> [INSTRUCTIONS TO FOLLOW]: Please copy out every line of the listing below in which the word "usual" appears.
━━━━━━
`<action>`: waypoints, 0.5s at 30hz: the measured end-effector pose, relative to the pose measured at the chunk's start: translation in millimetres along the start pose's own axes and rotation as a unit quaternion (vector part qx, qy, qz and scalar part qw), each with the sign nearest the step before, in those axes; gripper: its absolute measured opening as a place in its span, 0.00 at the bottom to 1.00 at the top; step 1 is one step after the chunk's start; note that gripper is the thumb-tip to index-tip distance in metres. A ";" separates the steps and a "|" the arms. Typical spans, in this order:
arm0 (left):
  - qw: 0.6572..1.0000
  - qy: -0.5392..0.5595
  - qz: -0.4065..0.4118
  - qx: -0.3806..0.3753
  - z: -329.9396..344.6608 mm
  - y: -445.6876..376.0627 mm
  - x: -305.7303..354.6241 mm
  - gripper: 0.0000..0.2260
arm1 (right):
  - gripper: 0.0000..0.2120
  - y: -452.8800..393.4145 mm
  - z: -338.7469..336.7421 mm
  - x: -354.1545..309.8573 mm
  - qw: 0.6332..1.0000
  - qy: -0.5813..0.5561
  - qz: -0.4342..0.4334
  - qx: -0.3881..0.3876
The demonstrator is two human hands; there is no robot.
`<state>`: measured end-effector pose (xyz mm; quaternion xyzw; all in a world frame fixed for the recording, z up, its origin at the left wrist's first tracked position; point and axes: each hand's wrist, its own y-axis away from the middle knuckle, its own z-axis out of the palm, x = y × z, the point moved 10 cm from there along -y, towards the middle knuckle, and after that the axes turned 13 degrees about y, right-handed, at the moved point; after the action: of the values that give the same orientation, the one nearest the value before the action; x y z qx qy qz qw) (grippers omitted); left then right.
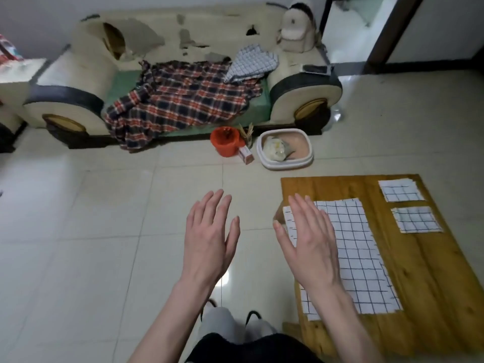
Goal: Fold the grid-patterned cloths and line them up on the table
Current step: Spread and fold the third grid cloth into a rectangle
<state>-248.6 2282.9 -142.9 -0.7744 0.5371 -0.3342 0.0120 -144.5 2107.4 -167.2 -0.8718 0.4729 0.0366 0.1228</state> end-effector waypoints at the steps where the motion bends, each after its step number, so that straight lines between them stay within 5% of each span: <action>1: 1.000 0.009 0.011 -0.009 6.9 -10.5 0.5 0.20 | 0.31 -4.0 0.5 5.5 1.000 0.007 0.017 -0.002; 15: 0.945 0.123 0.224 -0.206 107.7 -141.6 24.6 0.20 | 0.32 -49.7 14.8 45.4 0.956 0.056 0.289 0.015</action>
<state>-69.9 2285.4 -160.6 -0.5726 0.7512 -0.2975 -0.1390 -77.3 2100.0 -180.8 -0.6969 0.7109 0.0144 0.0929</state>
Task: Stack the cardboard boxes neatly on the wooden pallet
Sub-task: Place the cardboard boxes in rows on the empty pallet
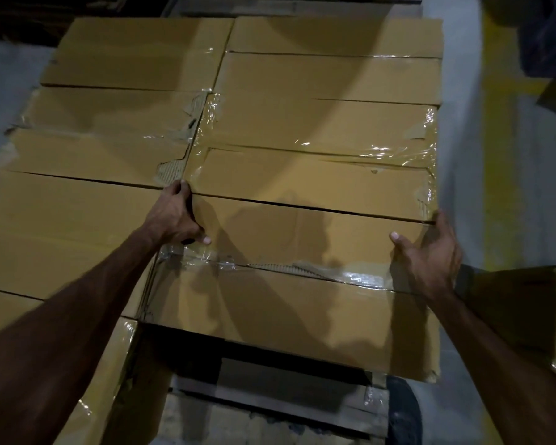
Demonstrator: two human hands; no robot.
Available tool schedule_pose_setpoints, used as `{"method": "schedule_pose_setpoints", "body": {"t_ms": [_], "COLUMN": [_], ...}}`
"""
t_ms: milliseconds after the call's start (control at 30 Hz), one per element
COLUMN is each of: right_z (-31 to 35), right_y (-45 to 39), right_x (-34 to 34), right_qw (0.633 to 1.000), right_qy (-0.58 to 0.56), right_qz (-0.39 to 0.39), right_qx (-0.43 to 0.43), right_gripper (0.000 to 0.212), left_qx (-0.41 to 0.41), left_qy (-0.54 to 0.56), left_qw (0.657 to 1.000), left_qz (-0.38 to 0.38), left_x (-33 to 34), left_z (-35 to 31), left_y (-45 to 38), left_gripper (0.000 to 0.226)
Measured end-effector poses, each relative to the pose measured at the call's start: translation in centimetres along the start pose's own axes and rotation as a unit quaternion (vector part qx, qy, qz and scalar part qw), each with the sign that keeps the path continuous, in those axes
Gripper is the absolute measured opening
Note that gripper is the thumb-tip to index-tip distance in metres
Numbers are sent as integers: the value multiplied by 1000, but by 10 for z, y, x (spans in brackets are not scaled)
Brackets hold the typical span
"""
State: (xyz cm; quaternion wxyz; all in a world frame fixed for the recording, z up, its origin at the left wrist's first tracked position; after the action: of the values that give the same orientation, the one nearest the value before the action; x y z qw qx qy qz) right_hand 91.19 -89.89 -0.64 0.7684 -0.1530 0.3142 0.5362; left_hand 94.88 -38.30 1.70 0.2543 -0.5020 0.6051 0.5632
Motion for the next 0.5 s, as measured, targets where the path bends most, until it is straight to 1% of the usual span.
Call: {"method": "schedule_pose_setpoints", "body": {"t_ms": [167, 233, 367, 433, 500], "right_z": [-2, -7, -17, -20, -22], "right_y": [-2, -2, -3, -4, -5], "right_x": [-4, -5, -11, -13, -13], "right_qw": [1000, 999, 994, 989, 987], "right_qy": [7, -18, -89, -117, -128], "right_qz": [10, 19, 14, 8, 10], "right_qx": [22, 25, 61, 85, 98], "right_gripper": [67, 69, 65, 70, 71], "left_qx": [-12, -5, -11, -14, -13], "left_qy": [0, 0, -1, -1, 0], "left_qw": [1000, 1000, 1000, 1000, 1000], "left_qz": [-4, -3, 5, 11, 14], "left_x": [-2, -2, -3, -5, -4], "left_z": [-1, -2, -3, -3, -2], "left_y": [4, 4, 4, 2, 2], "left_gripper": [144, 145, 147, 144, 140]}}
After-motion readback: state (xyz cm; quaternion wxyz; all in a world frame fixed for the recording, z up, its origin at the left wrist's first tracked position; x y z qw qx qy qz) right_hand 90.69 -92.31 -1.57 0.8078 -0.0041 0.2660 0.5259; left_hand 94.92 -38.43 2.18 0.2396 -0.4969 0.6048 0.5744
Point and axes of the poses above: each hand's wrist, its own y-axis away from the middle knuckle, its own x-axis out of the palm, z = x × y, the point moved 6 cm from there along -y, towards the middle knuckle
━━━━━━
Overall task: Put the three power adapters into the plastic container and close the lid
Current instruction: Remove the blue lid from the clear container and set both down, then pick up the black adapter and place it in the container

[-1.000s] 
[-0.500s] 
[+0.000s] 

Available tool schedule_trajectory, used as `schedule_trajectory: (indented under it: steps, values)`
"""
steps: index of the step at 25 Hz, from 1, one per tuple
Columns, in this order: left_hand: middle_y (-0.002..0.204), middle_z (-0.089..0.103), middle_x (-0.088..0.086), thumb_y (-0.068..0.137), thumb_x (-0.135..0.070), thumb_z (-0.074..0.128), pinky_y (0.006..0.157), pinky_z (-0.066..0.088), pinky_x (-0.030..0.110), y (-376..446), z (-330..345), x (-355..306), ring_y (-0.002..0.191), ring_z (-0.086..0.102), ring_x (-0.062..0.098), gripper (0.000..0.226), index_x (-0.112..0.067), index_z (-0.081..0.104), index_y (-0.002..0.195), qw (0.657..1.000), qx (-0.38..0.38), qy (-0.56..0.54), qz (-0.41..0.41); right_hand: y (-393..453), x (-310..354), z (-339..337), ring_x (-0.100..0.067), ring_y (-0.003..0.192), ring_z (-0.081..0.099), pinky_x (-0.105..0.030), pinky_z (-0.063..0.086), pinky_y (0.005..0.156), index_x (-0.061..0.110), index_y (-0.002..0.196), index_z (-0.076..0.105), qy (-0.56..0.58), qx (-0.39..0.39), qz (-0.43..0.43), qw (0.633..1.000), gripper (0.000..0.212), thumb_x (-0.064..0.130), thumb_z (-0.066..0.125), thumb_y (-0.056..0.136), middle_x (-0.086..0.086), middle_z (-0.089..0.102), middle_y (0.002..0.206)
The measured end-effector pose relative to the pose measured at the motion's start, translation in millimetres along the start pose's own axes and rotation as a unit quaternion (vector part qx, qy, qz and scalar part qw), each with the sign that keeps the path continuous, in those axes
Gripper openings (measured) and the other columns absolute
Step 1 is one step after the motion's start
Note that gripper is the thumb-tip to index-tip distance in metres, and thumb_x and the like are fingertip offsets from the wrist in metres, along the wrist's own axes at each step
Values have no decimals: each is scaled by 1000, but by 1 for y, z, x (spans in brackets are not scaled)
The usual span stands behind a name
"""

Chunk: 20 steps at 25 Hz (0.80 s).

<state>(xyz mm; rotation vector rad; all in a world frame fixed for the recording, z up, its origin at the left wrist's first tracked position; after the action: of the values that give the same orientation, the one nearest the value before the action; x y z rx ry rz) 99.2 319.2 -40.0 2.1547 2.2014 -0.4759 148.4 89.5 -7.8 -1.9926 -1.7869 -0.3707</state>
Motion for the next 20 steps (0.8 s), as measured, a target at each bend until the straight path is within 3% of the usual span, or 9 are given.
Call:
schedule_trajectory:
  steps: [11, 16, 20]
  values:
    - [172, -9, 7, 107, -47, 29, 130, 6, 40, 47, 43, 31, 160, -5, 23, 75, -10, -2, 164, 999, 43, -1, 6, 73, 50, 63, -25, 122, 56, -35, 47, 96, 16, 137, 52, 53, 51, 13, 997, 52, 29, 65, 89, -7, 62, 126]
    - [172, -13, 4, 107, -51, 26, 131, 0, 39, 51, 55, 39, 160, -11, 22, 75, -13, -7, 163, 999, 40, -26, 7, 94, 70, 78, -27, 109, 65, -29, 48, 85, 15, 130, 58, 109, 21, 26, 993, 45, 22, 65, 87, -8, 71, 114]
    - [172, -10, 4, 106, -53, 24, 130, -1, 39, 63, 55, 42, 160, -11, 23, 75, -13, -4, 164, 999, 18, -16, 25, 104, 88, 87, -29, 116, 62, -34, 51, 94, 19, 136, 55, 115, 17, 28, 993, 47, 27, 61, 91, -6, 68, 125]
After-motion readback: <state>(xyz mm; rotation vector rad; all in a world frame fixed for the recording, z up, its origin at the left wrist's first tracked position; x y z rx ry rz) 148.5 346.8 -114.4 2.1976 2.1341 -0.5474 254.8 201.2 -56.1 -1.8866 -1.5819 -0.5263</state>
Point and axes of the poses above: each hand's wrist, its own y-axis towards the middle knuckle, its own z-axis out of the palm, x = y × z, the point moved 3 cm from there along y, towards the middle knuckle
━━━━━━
> [REPLY]:
Motion for the next 0.5 s, as measured, targets where the path bends most, until it is straight to 1% of the usual span.
The usual span stands behind a name
Motion for the next 20 steps (0.8 s), as measured, a target at each bend until the straight path is within 3% of the usual span, or 9 are given.

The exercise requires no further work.